Safety of inferior vena cava filter retrieval in anticoagulated patients

PURPOSES: To evaluate the safety of inferior vena cava (IVC) filter retrieval in therapeutically anticoagulated patients in comparison to prophylactically or not therapeutically anticoagulated patients with respect to retrieval-related hemorrhagic complications. MATERIALS AND METHODS: This was a retrospective study of 115 consecutive attempted IVC filter retrievals in 110 patients. Filter retrievals were stratified as performed in patients who were therapeutically anticoagulated (group 1), prophylactically anticoagulated (group 2), or not therapeutically anticoagulated (group 3). The collected data included anticoagulant and antiplatelet medications (type, form and duration of administration, dosage) at the time of retrieval. Phone interviews and chart review was performed for the international normalized ratio (INR), activated partial thromboplastin time, platelet count, infusion of blood products, and retrieval-related hemorrhagic complications. RESULTS: Group 1 included 65 attempted filter retrievals in 61 therapeutically anticoagulated patients by measured INR or dosing when receiving low-molecular-weight heparin (LMWH). Four retrievals were not successful. In patients receiving oral anticoagulation, the median INR was 2.35 (range, 2 to 8). Group 2 comprised 23 successful filter retrievals in 22 patients receiving a prophylactic dose of LMWH. Group 3 included 27 attempted filter retrievals in 27 patients not receiving therapeutic anticoagulation. Six retrievals were not successful. Five patients were receiving oral anticoagulation with a subtherapeutic INR (median, 1.49; range, 1.16 to 1.69). No anticoagulation medication was administered in 22 patients. In none of the groups were hemorrhagic complications related to the retrieval procedures identified. CONCLUSIONS: These results suggest that retrieval of vena cava filters in anticoagulated patients is safe. Interruption or reversal of anticoagulation for the retrieval of vena cava filters is not indicated.

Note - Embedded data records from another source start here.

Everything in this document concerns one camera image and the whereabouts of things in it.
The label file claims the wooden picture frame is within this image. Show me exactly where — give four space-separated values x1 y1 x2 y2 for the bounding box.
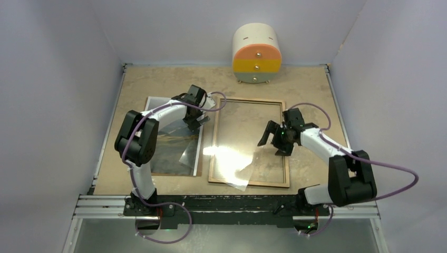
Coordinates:
208 96 290 189

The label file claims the aluminium rail frame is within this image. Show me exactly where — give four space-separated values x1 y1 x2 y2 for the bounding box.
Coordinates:
66 65 388 252

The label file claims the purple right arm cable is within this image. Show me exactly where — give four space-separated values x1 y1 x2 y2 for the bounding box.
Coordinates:
288 102 420 238

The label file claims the small round drawer cabinet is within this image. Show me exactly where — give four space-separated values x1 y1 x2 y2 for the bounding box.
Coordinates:
232 23 282 84

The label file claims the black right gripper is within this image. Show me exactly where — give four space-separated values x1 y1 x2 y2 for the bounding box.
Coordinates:
258 120 295 157

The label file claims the brown backing board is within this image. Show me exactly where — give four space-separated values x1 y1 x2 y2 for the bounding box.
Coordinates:
143 97 207 178

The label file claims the landscape photo print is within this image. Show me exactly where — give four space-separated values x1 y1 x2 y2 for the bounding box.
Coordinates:
143 96 205 177

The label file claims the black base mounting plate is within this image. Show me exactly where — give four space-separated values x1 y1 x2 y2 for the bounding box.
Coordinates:
123 194 330 229

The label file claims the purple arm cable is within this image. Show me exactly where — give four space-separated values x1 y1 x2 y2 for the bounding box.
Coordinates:
288 102 420 238
120 91 228 245

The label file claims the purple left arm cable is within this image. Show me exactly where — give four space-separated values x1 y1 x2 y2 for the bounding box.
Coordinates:
120 91 228 245

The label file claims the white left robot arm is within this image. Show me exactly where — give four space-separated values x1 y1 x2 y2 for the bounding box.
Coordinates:
114 85 218 216

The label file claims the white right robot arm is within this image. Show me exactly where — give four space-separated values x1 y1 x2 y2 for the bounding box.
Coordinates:
258 108 377 215

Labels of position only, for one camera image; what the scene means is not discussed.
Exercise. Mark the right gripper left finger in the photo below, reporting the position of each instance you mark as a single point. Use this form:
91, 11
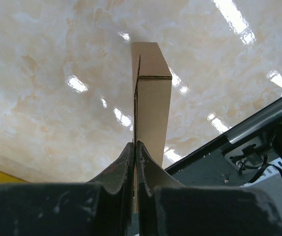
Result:
99, 207

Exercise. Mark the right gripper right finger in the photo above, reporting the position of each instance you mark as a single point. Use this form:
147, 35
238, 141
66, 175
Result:
168, 208

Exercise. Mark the brown cardboard box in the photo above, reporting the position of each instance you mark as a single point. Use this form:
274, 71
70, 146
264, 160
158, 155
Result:
152, 83

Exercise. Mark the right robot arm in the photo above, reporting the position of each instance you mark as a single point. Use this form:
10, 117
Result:
200, 196

Venous thromboembolism after retrieval of inferior vena cava filters

PURPOSE: To determine the incidence of venous thromboembolism (VTE) after removal of retrievable inferior vena cava (IVC) filters. MATERIALS AND METHODS: Retrospective study was conducted of 67 patients who underwent 72 consecutive filter retrievals at a single institution. Data collected included VTE status at the time of filter placement, anticoagulant medications at the time of filter retrieval and afterward, new or recurrent VTE after filter removal, and insertion of subsequent filters. Patient questionnaires were completed in 50 cases, chart review in all patients. RESULTS: At the time of filter placement, 30 patients had documented VTE, 19 had a history of treated VTE, and 23 were at risk for but had neither previous nor present VTE. Mean duration of follow-up after filter removal was 20.6 months +/- 10.9. A total of 52 patients (57 filters) received anticoagulation and/or antiplatelet medications after filter removal. There were two documented episodes of recurrent deep vein thrombosis (2.8% of filters removed), both in patients who had VTE at the time of filter placement and underwent therapeutic anticoagulation at the time of filter removal. One of these patients (1.4% of filters removed) also experienced pulmonary embolism. Of the 23 patients without VTE when the filter was placed, none developed VTE after filter removal. Four patients (5.5% of filters removed) required subsequent permanent filters, three for complications of anticoagulation, one for failure of anticoagulation. CONCLUSIONS: VTE was rare after removal of IVC filters, but was most likely to occur in patients who had VTE at the time of filter placement.

Optional vena cava filter with disengaging centering struts: retrieval in an animal model

An optional inferior vena cava (IVC) filter prototype was evaluated for safety and long-term retrievability as an initial feasibility study in an animal model. This filter has four centering struts that have the ability to disengage from the filtering cone portion, allowing the legs to slide out of endothelial growth. Retrieval of six filters in three animals was successful up to 27 weeks. There was no substantial filter tilt, migration, or IVC damage. In conclusion, this filter design may help overcome some of the shortcomings in currently approved optional IVC filters, including long-term retrieval difficulties, tilting, or migration.